Daniel Bernard Ile de Ré

Le Bassin des chalutiers , l’Hermione, et les grands navires

Le Bassin des chalutiers a été creusé au milieu du XIXème siècle à l’extérieur des remparts de la ville de La Rochelle, la rampe d’échouage et le bassin à flot étaient devenus trop petits ou trop exigus. Dès 1862, le nouveau bassin est prêt pour accueillir les bâtiments de marine hauturiers qui venaient de Saint-Domingue, des Antilles ou du commerce avec l’Afrique.

Les flottilles de navires de pêche à la morue au large de Terre-Neuve occupent dorénavant le havre, tandis que les « couroleurs » de la pêche artisanale et côtière se regroupent dans le bassin intérieur. Le canal de Marans à La Rochelle est commandé par une écluse qui rejoint les douves du bastion Saint-Nicolas.

Le trafic fluvial est resté longtemps actif jusqu’à ce que le chemin de fer qui arrive à La Rochelle vienne concurrencer les barges et les gabarres d’eau douce qui distribuaient les marchandises et le poisson à toutes les campagnes autour de La Rochelle. Bientôt le canal de Marans n’est plus qu’un lieu de promenade et de flânerie pour la population rochelaise qui ne s’est pas encore convertie aux délices du farniente sur la plage.

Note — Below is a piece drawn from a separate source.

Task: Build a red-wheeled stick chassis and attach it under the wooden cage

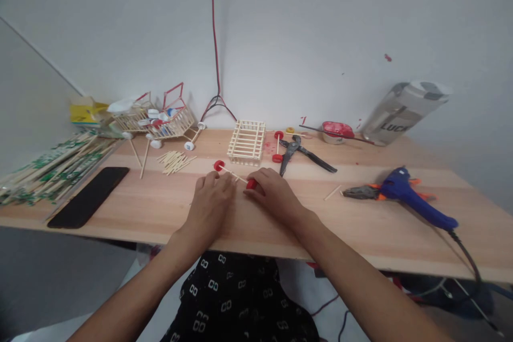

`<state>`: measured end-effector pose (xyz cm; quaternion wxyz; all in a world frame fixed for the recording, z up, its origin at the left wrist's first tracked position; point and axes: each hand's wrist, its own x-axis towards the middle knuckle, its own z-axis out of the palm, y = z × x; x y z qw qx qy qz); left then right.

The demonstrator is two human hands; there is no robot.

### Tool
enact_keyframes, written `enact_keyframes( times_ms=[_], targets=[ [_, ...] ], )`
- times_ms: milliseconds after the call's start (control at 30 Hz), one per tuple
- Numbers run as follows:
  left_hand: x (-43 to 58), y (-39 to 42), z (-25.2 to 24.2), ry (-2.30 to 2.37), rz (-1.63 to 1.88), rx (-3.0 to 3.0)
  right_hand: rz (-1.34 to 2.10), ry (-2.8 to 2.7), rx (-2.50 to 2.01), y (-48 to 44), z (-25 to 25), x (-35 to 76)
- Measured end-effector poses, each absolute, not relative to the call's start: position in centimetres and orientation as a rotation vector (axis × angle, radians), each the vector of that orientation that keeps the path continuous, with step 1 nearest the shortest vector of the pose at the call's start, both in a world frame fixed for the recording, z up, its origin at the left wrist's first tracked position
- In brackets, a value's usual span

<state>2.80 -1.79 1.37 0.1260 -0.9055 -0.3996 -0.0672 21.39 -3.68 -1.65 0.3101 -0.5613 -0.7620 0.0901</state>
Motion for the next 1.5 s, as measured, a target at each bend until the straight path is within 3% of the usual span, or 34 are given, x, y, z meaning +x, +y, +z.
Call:
enact_keyframes(
  times_ms=[1500],
  targets=[
    [2.73, -1.72, 1.14, -1.148, -0.183, -2.654, 0.228, -2.009, -1.47, -3.69, -1.7, 21.26]
  ],
)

Quelques deux décennies avant le conflit de la Grande Guerre, le Bassin des chalutiers de La Rochelle voit apparaitre les premiers bateaux de pêche à vapeur. Le monde change, se bouleversifie, la révolution industrielle est en marche.

La pêche au large, aussi. Naissent alors les armements, les pêcheries, les sociétés de pêche qui vendent directement aux mareyeurs et aux grossistes. La guerre de 39/45 voit les bateaux de pêches réquisitionnés par l’Armée Française, puis par les Allemands. Bon nombre d’entre eux vont se faire couler.

L'Hermione dans le Bassin des Chalutiers - © AIC

L’Hermione dans le Bassin des Chalutiers – © AIC

Après la guerre, les armateurs constatent que les fonds marins se sont reconstitués. La pêche industrielle croit avoir encore de beaux jours devant elle et rattrape les années perdues. Sur terre, la Chambre de commerce fait construire cinq hangars le long du quai du bassin extérieur, pour que les entreprises de mareyage soient directement à pied d’œuvre lors du débarquement du poisson des cales des chalutiers.

En 1950, la Chambre de commerce de La Rochelle décide de construire un encan au Bassin des chalutiers. Le bâtiment de la criée est monumental. À lui seul, il mesure 280 mètres de long. Le plus fort de la pêche, du trafic et de la transformation du poisson se situera vers les années 1965. Ensuite commencera véritablement une lente agonie jusqu’à ce que la criée soit transférée au nouveau port de Chef de baie près du port de La Pallice en octobre 1994.

Le Bassin des chalutiers est un moment déserté. Dans le bassin lui-même, des pontons sont installés. Des navires de plaisance à fort tirant d’eau peuvent y accéder. Le Musée maritime qui occupe l’extrémité de l’ancien encan va connaître dès lors, une seconde vie en 2013. Le quai Est devient le lieu des ateliers de services nautiques tandis que l’extrémité Nord du Bassin des chalutiers va être transformée en centre des congrès et verra naître l’Espace Encan.